TASK DATA:
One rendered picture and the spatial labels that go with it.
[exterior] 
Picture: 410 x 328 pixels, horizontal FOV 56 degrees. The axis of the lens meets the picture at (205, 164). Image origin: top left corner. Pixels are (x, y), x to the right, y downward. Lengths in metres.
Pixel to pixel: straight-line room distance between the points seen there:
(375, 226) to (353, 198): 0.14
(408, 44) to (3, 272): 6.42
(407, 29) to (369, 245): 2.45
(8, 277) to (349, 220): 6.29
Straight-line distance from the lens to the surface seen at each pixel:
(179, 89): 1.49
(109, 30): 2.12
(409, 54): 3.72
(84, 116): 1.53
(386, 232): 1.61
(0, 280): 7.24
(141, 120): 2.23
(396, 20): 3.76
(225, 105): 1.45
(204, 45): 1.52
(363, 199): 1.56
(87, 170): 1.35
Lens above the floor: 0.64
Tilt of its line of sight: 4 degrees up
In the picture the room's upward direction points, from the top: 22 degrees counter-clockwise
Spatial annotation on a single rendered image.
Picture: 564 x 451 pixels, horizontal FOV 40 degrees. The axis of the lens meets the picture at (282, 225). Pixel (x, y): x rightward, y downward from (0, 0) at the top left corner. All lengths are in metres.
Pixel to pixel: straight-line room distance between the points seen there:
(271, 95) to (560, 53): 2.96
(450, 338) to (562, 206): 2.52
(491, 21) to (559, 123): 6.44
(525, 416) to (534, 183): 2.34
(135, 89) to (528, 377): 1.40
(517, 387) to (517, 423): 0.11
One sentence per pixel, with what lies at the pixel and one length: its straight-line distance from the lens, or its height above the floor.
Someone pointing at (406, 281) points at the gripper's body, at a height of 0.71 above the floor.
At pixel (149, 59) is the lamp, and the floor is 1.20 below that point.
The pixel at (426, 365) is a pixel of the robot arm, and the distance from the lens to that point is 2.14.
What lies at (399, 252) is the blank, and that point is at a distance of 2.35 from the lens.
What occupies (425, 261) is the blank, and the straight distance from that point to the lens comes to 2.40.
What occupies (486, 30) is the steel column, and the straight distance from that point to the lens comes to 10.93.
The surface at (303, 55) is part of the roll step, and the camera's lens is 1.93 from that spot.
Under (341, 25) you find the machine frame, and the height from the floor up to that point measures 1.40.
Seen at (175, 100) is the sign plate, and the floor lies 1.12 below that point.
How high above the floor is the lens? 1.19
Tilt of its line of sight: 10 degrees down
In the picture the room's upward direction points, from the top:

YOUR OBJECTIVE: Please copy the data in full, character for character.

WRITTEN ANSWER:
One rendered picture and the spatial labels that go with it.
[exterior] 
Picture: 410 x 328 pixels, horizontal FOV 56 degrees. The axis of the lens meets the picture at (205, 164). Image origin: top left corner. Pixels are (x, y), x to the right, y downward. Lengths in metres.
Pixel to pixel: straight-line room distance between the points seen there:
(375, 226) to (353, 198): 0.14
(408, 44) to (3, 272): 6.42
(407, 29) to (369, 245): 2.45
(8, 277) to (349, 220): 6.29
Straight-line distance from the lens to the surface seen at each pixel:
(179, 89): 1.49
(109, 30): 2.12
(409, 54): 3.72
(84, 116): 1.53
(386, 232): 1.61
(0, 280): 7.24
(141, 120): 2.23
(396, 20): 3.76
(225, 105): 1.45
(204, 45): 1.52
(363, 199): 1.56
(87, 170): 1.35
Lens above the floor: 0.64
Tilt of its line of sight: 4 degrees up
In the picture the room's upward direction points, from the top: 22 degrees counter-clockwise
Spatial annotation on a single rendered image.
Picture: 564 x 451 pixels, horizontal FOV 40 degrees. The axis of the lens meets the picture at (282, 225). Pixel (x, y): x rightward, y downward from (0, 0) at the top left corner. All lengths are in metres.
Pixel to pixel: straight-line room distance between the points seen there:
(271, 95) to (560, 53): 2.96
(450, 338) to (562, 206): 2.52
(491, 21) to (559, 123): 6.44
(525, 416) to (534, 183): 2.34
(135, 89) to (528, 377): 1.40
(517, 387) to (517, 423): 0.11
One sentence per pixel, with what lies at the pixel and one length: its straight-line distance from the lens, or its height above the floor.
Someone pointing at (406, 281) points at the gripper's body, at a height of 0.71 above the floor.
At pixel (149, 59) is the lamp, and the floor is 1.20 below that point.
The pixel at (426, 365) is a pixel of the robot arm, and the distance from the lens to that point is 2.14.
What lies at (399, 252) is the blank, and that point is at a distance of 2.35 from the lens.
What occupies (425, 261) is the blank, and the straight distance from that point to the lens comes to 2.40.
What occupies (486, 30) is the steel column, and the straight distance from that point to the lens comes to 10.93.
The surface at (303, 55) is part of the roll step, and the camera's lens is 1.93 from that spot.
Under (341, 25) you find the machine frame, and the height from the floor up to that point measures 1.40.
Seen at (175, 100) is the sign plate, and the floor lies 1.12 below that point.
How high above the floor is the lens? 1.19
Tilt of its line of sight: 10 degrees down
In the picture the room's upward direction points, from the top:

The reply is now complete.